Familiarity is key here, though. And if The xx never immediately seemed the sort of band to attract what was reportedly Bestival's largest ever crowd, or to trip the Putney Christmas lights then if we may now gaze back retrospectively, their successes were always more inevitable than they at once appeared. Their lyrics have remained accessible, and with that forever true to human emotion (love, loss, and the peaks and troughs to conjoin the two); their musicianship is alluringly elementary; their vocals effortlessly harmonious, with Sim's dulcet baritone hauled up and out from the pits of despair by Madley Croft's ghostily celestial sighs. There's as much comfort in their output as there is in their amity – amorous or otherwise. And now, at the second time of asking, the reproducing of all these elements is indispensable. So as Madley Croft chimes in on Sunset: "We act like we had never met" there's a double entendre at play – inadvertent as it may be – for despite this being an all-new effort, the similitude of this with regard to that borders on becoming eerie. Thus Coexist is, as previously inferred, far from a changed formula in most respects, and there's an undoubtedly calculated formula firmly in place here. But having previously released glimmers in the buildup – first Angels, then Chains, and finally adequate live recordings of both Reunion and Sunset emerged – much of the record already feels as snug and cosy as that holey, bobbly jumper left over when the ex upped it.

Therefore the only aspect to have you questioning as to which one it may have belonged to is in the amplification of Smith's role. He's been working darn hard in the interim, reconstructing Gil Scott-Heron's I'm New Here as We're New Here, spinning incessant plate, and brushing up on his production techniques, as well as his live percussion abilities. Thus although Try sounds a fair bit like indie schmindies Theme Park with Jamie doing a fairly convincing sonic impersonation of Kieran Hebden feeling woozy on Isle of Wight waltzers in the background, as with everything they pen it may be transmogrified into something all the more impressive if complimented by the sight of a dusty sundown. It's on Reunion, however, that he truly comes into his own as the pots and steel pans to have been used to clunk out Far Nearer return to bring a graceful shimmy to the softest of strums and their most affecting chorus since Crystalised.

The record begins to drag like leaden curtain once unfurled as far as Unfold though, Swept Away a tottery restructuring of both Shelter and their once mesmeric incorporation of ATB's 9 PM (Til I Come) into said song, and they really should've scribed another Intro, although otherwise there's very little to pick grave fault with.
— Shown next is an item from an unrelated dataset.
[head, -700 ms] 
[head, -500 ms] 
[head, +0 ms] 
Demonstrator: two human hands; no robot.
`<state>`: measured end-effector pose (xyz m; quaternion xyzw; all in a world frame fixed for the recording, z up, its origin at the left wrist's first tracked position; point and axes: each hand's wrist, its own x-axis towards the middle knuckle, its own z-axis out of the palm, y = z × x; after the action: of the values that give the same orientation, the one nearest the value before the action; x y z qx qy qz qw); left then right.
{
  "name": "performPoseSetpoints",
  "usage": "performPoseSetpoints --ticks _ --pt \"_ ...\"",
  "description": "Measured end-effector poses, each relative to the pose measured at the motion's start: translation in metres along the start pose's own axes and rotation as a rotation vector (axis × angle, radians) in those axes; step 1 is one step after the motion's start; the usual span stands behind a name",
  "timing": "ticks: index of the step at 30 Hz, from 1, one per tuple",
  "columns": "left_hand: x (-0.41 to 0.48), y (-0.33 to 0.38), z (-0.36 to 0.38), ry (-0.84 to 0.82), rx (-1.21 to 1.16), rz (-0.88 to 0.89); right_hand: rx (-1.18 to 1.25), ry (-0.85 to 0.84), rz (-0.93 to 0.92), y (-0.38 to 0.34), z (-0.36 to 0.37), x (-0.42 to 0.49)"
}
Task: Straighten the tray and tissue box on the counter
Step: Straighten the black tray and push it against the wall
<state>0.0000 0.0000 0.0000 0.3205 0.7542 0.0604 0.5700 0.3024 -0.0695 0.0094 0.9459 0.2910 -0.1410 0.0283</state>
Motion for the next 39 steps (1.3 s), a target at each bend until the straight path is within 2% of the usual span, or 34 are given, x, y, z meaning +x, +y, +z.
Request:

We're happiest with them when they're wallowing just so, and there's an unquestionable consistency with respect to that which they do. But is it maybe all a little safe? Should they have pushed things far further as far as Smith's involvement stretches? Probably, would be my absolutely subjective feeling but if nothing else, this one's living proof that The xx and Jamie xx can indeed coexist as though the reticent whiz were some superhuman being or something.